Riesiger Genpool mit Potenzial
Unter dem Darmmikrobiom verstehen Viele Bakterien, es zählen aber auch andere Lebensformen, beispielsweise Pilze, dazu. Es beeinflusst nicht nur die Verdauung, sondern auch den Hormonhaushalt, den Blutzuckerspiegel und die Verteilung von Körperfett.
Der Darm ist das am dichtesten besiedelte Habitat auf unserem Planeten.
Verschiedene Eigenschaften und Manipulationsmöglichkeiten des Darmmikrobioms bieten spannende Ansätze für neue Therapien.
„Hungry Microbiome“
Durch niedrigkalorische Nahrung verändert sich das Darmmikrobiom, was einen Einfluss auf die Nahrungsabsorption hat. Es kann unter anderem zu einem „Hungry Microbiome“ kommen, bei dem das Mikrobiom mit dem Wirt, also dem Menschen, in Konkurrenz um Nahrungsstoffe tritt. Dieser Effekt ließe sich möglicherweise für die Therapie von Adipositas und anderen metabolischen Störungen nutzen, wenn es gelingt, diese Effekte durch genetische Manipulation der Darmbakterien zu steigern.
Auch eine gezielte Antibiotikabehandlung kann eine Veränderung des Darmmikrobioms bewirken, die zu einer höheren Ausscheidung von Kalorien führt. Wird dieses veränderte Mikrobiom anderen Personen transplantiert, kann das zu einer Gewichtsabnahme führen, berichtete Jumpertz-von Schwartzenberg.

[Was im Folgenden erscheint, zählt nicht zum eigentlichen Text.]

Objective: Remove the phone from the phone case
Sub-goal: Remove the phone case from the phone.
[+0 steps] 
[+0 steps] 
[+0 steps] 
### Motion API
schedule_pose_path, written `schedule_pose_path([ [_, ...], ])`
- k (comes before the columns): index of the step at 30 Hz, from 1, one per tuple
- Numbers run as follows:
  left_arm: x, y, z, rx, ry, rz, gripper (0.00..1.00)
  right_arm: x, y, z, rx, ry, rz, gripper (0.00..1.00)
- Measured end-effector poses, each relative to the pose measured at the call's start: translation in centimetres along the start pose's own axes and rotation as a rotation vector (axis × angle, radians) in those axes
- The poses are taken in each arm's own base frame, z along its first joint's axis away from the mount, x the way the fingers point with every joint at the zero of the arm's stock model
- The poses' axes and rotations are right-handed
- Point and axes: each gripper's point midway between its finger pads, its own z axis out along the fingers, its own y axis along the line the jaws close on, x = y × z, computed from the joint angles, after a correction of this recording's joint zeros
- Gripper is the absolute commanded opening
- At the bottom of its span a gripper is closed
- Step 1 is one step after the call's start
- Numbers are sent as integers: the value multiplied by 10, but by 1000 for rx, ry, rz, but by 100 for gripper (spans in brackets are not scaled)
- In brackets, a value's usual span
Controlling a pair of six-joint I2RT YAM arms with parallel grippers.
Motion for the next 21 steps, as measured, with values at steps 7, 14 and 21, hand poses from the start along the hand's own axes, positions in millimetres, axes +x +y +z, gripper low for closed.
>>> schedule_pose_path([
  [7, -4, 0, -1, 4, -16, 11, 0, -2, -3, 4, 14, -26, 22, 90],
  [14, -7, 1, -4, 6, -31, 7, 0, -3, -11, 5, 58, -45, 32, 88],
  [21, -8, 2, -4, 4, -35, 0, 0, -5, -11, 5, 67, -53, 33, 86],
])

Einfluss auf den Blutzuckerspiegel
Es gibt unter anderem auch Bakterien, die SGLT-2-Transporter bilden, und wiederum andere Spezies, die Proteine bilden, die diese Transporter blockieren. Möglicherweise können sie den gleichen Effekt auf den menschlichen SGLT-2-Transporter ausüben und so eine Senkung des Blutzuckerspiegels bewirken.
Was ebenfalls bereits möglich, aber noch nicht therapeutisch nutzbar ist, ist Bakterien durch Plasmidtransfer zur Produktion bestimmter Hormone zu zwingen. Dabei werden Gene, die bestimmte Hormone codieren, in das Bakterium eingebracht, das anschließend das gewünschte Hormon – beispielsweise bereits gezeigt für GLP-1 – bildet. Auch dieser Ansatz könnte zukünftig für die Therapie verschiedener hormoneller Erkrankungen genutzt werden.
Quelle
Prof. Dr. med. Reiner Jumpertz-von Schwartzenberg, Tübingen. Das Mikrobiom als Hormonfabrik: wie Darmbakterien unseren Stoffwechsel steuern. Gemeinsame Pressekonferenz der Deutschen Diabetes Gesellschaft e. V. (DDG) und der Deutschen Gesellschaft für Endokrinologie e. V. (DGE), online am 09.07.2025.